* _WORK TO BE COMPLETED_
Your answer should be the lines of the material that include the word "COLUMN".

* _PROVIDED INFORMATION_
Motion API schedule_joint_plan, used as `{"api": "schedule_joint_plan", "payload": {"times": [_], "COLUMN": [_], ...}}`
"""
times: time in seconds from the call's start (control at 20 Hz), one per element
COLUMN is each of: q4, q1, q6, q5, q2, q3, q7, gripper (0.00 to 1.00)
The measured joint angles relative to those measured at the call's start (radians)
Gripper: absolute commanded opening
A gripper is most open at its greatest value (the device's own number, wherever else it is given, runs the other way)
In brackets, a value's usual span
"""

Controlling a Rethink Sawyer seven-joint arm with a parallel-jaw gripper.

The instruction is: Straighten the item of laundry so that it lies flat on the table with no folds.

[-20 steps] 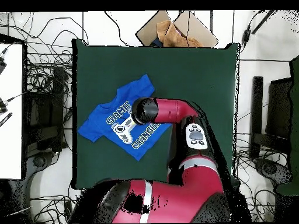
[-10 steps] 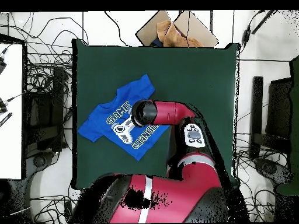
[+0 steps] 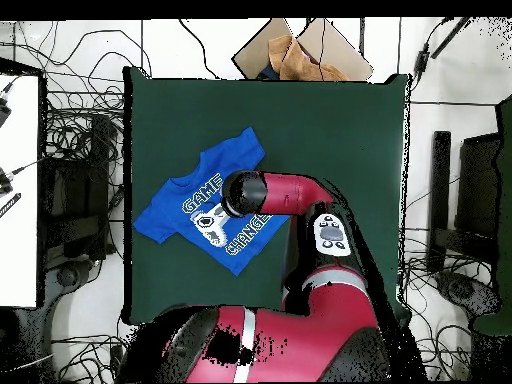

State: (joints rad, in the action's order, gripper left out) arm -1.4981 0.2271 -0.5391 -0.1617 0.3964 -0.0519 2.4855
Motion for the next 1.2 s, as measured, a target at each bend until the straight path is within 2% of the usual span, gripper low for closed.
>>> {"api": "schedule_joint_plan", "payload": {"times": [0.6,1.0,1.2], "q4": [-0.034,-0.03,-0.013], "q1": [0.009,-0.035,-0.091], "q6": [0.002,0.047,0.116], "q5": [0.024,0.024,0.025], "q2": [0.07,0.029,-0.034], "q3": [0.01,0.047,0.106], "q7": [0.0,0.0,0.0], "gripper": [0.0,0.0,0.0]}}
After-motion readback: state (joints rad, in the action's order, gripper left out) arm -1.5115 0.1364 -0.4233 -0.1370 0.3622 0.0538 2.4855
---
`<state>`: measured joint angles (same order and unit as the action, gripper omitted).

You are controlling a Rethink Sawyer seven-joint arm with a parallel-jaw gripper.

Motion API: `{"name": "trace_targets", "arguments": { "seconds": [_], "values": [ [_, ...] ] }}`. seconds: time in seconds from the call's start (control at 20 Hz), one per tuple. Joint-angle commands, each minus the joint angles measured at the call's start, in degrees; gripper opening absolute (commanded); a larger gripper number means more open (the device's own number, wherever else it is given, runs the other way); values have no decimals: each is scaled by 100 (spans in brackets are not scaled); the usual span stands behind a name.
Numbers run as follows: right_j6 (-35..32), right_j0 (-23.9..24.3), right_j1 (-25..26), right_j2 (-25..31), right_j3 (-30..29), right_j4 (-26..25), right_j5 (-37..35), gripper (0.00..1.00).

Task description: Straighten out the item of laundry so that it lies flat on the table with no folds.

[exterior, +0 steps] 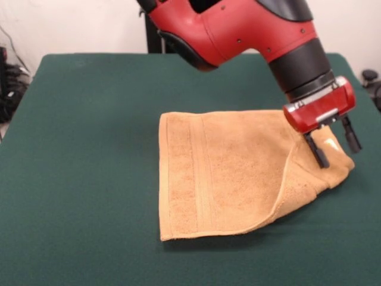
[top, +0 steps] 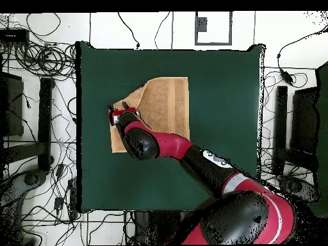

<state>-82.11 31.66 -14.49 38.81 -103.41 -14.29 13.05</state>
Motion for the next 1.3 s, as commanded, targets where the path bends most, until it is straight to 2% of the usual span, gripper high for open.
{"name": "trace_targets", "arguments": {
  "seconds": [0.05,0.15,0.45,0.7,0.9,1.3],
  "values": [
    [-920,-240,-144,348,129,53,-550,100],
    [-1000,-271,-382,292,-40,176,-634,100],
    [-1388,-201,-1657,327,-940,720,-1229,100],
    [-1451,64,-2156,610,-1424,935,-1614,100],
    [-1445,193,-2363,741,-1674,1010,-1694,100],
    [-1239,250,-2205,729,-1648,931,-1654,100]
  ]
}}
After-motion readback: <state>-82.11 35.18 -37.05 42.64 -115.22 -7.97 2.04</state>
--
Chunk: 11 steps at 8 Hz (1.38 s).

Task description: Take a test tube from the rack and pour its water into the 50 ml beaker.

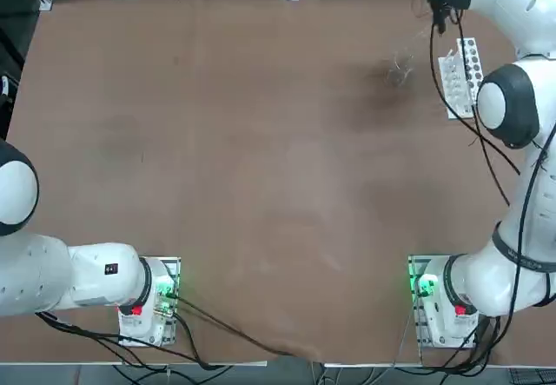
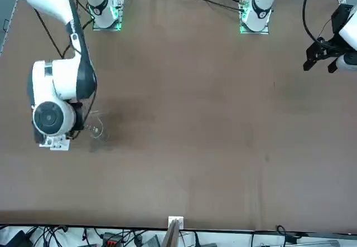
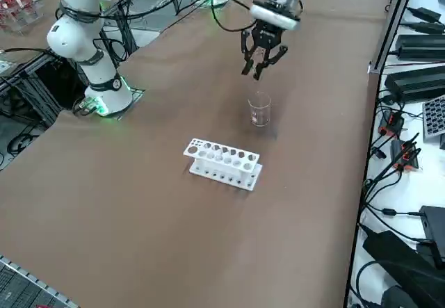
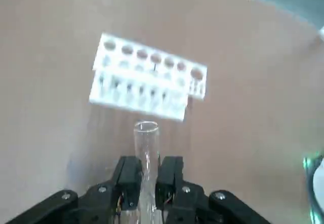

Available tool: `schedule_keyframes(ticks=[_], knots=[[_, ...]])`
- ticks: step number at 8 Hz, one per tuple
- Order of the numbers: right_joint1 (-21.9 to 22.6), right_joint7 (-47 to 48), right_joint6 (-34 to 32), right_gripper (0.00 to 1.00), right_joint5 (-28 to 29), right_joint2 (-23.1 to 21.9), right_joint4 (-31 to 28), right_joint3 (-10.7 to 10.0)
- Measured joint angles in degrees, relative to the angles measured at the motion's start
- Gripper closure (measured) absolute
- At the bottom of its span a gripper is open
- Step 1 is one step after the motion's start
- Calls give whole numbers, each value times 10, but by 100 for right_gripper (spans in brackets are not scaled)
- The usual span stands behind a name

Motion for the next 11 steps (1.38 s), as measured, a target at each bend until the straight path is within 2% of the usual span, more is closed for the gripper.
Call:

* _RESPONSE TO THIS TASK_
Motion API schedule_joint_plan, used as `{"api": "schedule_joint_plan", "payload": {"times": [_], "COLUMN": [_], ...}}`
COLUMN is each of: q4, q1, q6, q5, q2, q3, q7, gripper (0.00 to 1.00)

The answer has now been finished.